How to enable the new web performance metrics and Visually complete

Start using the new web performance metrics and our enhanced Visually complete with Dynatrace version 1.194 by selecting the Enable for all applications button, which is currently available on each application overview page in your environment.

Note that this will turn on the enhanced version of Visually complete and the new web performance metrics for your whole environment, not just a single application.

Enable enhanced Visually complete on the application overview page

What’s the impact of enabling these metrics?

Enabling our new enhanced Visually complete metric may lead to the following:

  • In your Visually complete graphs, you’ll see a visual marker showing exactly when you enabled the enhanced version. You may also notice spikes in the measured values—read on below.
    Visually complete marker
  • Spikes in charts and slower Visually complete metric measurements occur because we are now more accurately determining the point in time when your pages become visually complete.
  • All your synthetic browser monitors that monitor your RUM applications will then also use our enhanced Visually complete algorithm and, therefore, may also show slower measurements.
  • You may also receive performance degradation messages from Davis®, which will go away with time.

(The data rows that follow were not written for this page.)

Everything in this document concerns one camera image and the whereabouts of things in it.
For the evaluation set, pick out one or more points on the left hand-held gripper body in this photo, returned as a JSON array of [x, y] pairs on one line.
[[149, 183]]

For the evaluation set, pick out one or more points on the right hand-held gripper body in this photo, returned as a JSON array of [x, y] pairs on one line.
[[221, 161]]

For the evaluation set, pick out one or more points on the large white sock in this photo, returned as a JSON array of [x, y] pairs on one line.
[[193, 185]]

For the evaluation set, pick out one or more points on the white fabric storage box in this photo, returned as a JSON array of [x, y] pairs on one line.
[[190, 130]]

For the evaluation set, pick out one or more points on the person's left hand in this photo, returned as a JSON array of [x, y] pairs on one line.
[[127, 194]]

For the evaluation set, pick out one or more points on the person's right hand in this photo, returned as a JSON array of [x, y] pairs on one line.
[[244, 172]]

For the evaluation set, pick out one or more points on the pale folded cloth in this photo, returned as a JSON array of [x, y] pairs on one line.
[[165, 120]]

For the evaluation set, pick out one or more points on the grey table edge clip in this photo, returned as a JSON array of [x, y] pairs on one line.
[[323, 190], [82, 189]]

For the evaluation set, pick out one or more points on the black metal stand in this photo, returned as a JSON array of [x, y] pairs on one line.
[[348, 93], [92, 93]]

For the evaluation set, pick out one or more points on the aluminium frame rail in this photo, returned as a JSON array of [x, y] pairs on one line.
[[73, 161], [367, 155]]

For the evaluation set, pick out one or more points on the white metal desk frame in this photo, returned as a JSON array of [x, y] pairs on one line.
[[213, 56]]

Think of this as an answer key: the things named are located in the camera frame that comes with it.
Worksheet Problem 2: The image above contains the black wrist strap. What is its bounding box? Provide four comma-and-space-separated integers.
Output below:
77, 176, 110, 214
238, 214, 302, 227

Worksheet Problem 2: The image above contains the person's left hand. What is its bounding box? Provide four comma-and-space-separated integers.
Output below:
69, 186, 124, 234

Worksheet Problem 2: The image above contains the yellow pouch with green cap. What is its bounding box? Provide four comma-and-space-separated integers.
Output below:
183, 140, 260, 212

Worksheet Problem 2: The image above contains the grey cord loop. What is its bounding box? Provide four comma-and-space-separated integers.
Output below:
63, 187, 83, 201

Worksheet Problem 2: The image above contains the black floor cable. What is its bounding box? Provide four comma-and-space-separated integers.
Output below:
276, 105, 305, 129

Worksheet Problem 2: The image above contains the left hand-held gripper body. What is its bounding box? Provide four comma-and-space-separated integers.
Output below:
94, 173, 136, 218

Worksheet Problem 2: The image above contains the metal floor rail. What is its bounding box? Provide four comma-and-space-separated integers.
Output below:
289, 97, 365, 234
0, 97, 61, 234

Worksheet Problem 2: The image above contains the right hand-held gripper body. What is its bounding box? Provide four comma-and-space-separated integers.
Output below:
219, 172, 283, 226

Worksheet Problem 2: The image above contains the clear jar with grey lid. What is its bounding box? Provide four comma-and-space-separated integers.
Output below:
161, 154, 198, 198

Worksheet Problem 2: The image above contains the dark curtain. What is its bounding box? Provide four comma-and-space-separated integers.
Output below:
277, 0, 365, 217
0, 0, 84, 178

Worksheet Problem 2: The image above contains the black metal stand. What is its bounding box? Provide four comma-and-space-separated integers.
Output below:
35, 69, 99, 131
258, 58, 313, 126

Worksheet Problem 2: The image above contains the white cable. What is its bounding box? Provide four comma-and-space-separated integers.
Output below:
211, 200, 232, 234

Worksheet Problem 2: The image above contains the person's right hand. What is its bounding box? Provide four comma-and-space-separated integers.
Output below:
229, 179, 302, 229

By when do I need to switch?

Support for the earlier version of Visually complete will end with JavaScript tag version 1.211 for RUM and Syntethic version 1.212.

What’s next?

We’re already working on integrating the new web performance metrics in our Synthetic Monitoring offering, so stay tuned. And we’ve gathered valuable feedback from early adopters, which has immediately generated new ideas for future iterations such as:

  • Providing a UI to configure the new Visually complete settings, instead of adding them as key/value pairs in custom configuration properties.
  • Adding all Web Vitals as Key performance metrics in the future, which allows you to use them in your Apdex calculations, in combination with key user actions, and potentially also in USQL.
  • Being able to use the new metrics for your Apdex ratings, which also allows you to filter user actions according to your own defined thresholds for these metrics and potentially enables new segmentation, custom charting, and dashboarding use cases.

Besides these early-stage ideas, we continue to look forward to your ideas and input on how we can further improve our support for modern web performance metrics.